Exercise: When a line below contains the string "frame", show that line.

Available data:

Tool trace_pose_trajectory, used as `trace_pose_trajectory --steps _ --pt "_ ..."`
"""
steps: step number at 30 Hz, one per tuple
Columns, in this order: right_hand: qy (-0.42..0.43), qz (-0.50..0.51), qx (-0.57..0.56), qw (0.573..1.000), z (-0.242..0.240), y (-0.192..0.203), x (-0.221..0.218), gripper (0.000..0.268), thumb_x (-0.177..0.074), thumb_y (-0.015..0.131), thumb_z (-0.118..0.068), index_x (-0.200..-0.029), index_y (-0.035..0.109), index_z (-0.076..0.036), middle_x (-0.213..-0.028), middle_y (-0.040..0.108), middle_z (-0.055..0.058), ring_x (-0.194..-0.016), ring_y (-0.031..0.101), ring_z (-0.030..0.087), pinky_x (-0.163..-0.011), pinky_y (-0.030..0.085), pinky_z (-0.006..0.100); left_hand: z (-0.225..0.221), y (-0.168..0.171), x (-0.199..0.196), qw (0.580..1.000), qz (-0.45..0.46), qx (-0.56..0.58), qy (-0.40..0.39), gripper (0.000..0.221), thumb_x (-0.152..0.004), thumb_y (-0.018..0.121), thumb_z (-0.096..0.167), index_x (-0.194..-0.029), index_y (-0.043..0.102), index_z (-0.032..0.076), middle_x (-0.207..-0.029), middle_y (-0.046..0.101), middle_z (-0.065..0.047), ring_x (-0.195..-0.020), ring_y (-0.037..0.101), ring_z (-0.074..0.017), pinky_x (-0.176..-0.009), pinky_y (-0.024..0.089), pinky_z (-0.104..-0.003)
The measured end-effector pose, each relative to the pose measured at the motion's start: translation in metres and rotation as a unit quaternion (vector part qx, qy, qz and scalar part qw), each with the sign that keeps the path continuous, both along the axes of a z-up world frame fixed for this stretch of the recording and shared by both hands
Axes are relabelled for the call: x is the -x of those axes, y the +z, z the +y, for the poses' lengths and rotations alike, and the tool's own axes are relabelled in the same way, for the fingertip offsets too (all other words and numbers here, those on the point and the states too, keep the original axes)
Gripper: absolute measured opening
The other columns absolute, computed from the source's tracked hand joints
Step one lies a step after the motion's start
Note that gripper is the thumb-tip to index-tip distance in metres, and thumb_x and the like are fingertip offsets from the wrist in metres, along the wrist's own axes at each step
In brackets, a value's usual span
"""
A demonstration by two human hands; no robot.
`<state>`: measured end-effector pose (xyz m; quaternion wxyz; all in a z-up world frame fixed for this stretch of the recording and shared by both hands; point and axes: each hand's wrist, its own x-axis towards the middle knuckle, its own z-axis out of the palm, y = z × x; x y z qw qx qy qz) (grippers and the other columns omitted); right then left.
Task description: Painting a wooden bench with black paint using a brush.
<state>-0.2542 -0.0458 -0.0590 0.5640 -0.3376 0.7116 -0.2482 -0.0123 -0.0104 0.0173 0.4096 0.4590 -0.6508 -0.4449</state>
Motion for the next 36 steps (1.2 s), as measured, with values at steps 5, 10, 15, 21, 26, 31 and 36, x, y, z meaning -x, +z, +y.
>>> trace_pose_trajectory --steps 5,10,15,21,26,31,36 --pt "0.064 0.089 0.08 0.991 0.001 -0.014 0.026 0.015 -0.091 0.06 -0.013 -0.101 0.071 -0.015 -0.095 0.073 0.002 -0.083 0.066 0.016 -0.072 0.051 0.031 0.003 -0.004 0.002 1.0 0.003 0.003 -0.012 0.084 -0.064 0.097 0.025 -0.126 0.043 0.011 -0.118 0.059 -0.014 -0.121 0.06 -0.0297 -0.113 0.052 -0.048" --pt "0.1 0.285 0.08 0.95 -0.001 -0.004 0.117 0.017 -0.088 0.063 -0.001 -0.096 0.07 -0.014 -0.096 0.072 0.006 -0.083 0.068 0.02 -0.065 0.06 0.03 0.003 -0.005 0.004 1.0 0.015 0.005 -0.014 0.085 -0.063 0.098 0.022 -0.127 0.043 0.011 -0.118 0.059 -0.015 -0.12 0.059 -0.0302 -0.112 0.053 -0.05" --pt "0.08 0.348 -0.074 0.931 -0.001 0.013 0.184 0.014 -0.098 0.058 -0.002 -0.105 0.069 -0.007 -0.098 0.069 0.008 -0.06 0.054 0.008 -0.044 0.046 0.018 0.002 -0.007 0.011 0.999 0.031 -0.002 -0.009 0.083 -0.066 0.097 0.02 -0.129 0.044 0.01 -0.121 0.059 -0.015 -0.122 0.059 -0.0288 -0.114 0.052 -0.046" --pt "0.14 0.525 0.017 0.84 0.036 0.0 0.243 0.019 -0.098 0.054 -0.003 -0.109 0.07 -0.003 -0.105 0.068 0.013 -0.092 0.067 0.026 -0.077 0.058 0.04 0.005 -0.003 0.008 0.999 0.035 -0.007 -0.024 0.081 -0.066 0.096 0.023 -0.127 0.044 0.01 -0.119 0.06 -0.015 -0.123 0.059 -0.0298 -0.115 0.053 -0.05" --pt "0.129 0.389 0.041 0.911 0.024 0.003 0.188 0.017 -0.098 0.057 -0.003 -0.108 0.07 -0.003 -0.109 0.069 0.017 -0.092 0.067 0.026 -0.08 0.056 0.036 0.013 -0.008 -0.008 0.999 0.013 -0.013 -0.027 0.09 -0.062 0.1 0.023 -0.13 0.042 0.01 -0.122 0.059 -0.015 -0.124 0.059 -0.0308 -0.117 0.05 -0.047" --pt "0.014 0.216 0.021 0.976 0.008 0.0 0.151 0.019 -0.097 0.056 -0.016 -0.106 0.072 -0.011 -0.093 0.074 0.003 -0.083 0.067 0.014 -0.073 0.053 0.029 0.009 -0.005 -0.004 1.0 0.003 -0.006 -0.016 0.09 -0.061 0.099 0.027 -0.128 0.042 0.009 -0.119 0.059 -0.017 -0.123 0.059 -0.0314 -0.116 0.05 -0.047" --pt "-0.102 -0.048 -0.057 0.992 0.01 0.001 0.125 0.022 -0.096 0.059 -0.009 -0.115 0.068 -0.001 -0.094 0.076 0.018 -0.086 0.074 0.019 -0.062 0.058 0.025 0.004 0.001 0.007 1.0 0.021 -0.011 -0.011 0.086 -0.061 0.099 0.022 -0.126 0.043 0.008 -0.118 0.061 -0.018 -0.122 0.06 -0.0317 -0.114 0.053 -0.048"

Task output:
The measured end-effector pose, each relative to the pose measured at the motion's start: translation in metres and rotation as a unit quaternion (vector part qx, qy, qz and scalar part qw), each with the sign that keeps the path continuous, both along the axes of a z-up world frame fixed for this stretch of the recording and shared by both hands
`<state>`: measured end-effector pose (xyz m; quaternion wxyz; all in a z-up world frame fixed for this stretch of the recording and shared by both hands; point and axes: each hand's wrist, its own x-axis towards the middle knuckle, its own z-axis out of the palm, y = z × x; x y z qw qx qy qz) (grippers and the other columns omitted); right then left.

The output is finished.